From the moment a patient is diagnosed with Type 2 diabetes mellitus, they are likely to be faced with what seems like an endless list of new tasks. Medical appointments, taking medication, stopping smoking, being more active and eating a healthy, and balanced diet – it can all seem so daunting and overwhelming.

One of the patient’s first questions is likely to be ‘what can I eat?’ With so much to take in at once and all the myths about diabetes and food that they will probably hear, it can be hard to know what to do.

It is difficult to prescribe to a patient on what exactly to eat, but we offer a guidance so that the patient can get started with some options to try for breakfast, lunch and super.

Generally, there is no such thing as a special diet exclusively for people with Type 2 diabetes. No two people with diabetes are the same. So there isn’t a one-size-fits-all way of eating for everyone with diabetes.

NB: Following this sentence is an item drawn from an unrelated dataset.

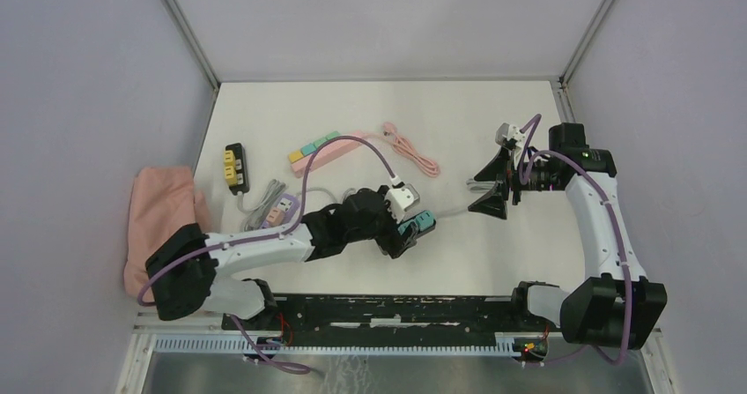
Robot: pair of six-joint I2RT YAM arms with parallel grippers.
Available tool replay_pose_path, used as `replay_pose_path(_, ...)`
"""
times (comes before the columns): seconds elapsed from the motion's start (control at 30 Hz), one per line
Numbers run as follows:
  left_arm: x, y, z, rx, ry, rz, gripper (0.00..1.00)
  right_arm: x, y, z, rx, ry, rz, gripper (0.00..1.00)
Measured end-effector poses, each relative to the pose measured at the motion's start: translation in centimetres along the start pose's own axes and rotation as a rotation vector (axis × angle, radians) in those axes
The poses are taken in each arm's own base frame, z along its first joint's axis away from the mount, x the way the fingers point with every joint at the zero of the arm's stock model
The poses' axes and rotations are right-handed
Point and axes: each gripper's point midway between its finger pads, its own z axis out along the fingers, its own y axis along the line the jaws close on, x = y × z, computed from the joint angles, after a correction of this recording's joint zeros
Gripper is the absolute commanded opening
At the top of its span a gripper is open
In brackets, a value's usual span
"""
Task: Pull the plug off the socket
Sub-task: Move the socket to the center of the board, then remove the plug from the socket.
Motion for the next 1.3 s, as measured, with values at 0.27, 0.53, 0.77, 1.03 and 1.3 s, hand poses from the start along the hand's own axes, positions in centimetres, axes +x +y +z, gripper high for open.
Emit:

Recent studies have revealed that middle-aged people who eat more plant-based foods — mainly semi-vegetarians— are less likely to develop type 2 diabetes than their peers who eat more meat, fish, eggs, and dairy.

This new data collected in the study revealed that overall people with the highest intake of any plant-based foods have a lower risk of developing type 2 diabetes, independent of body mass index (BMI)

On the other hand, those with the highest intake of healthy plant-based foods — that is, fruits, vegetables, whole grains, legumes, and nuts — have a 30% lower risk of incident diabetes.

Thus the positive association between healthy plant-based dietary patterns and incidence of type 2 diabetes mellitus forms the basis by which we encourage diets leaning more towards healthy plant based foods  to reduce the risk of diabetes in non-diabetics, and to aid achieve adequate blood glucose control in diabetics.

Patients are encouraged to try and make changes to their food choices that are realistic and achievable so they can stick with them in the long term. This will be different for everyone, depending on what they eat now and the goals they intend to achieve. Dietary goals differ from one patient to the next so one’s diet has to be tailored to the individual’s goal(s). Below are examples of such dietary goals a patient might have:  

  • Diet tailored to reach one’s target blood sugar level
  • Diet tailored to reduce one’s cholesterol levels (blood fats)
  • Diet tailored to aid one achieve good blood pressure
  • Diet tailored to aid achieve a healthy weight

For weight loss, the patients has to choose a realistic and balanced diet. The most successful diet is one that patients can stick to. When dieters fail, it is because they attempt to follow unsustainable diets, for example, diets that are too restrictive, are unbalanced, or cause rapid weight loss.

Diet experts have, over the recent years, focused on shifting patient perceptions regarding food. Instead of prescribing drastic changes, gradual changes may suffice. It should be noted as well that a single clinical visit will not be sufficient to present the whole scope of dietary advice a patient needs. Thus focus is more on tackling one goal at a time and making sure patient is making progress in the desired direction. After all, nutrition is about what the patient is going to eat for the rest of their life. It is thus acceptable to make small, manageable tweaks rather than a major overhaul.

Diets that promote weight loss and weight maintenance include increased consumption of vegetables, fruits, and high-fibre and whole-grain foods; increased intake of water; and reduced consumption of dietary sugar and sugar-sweetened beverages

Personalized nutrition is an emerging field using a mix of science and technology that determines what foods are good or bad for the patient by designing an individualized diet. It uses information on individual characteristics to develop targeted nutritional advice, products, or services. Those “individual characteristics” can include physiologic features such as age, gender, as well as fluctuating environmental factors such as sleep patterns and physical activity

Conclusion

It is important for a Diabetic patient to seek the services of a dietician to offer appropriate dietary guidance leaning more towards healthy plant based foods, in a stepwise manner and tailored to meet the individual patient goals with a broader objective to keep and maintain blood sugar level within acceptable limits.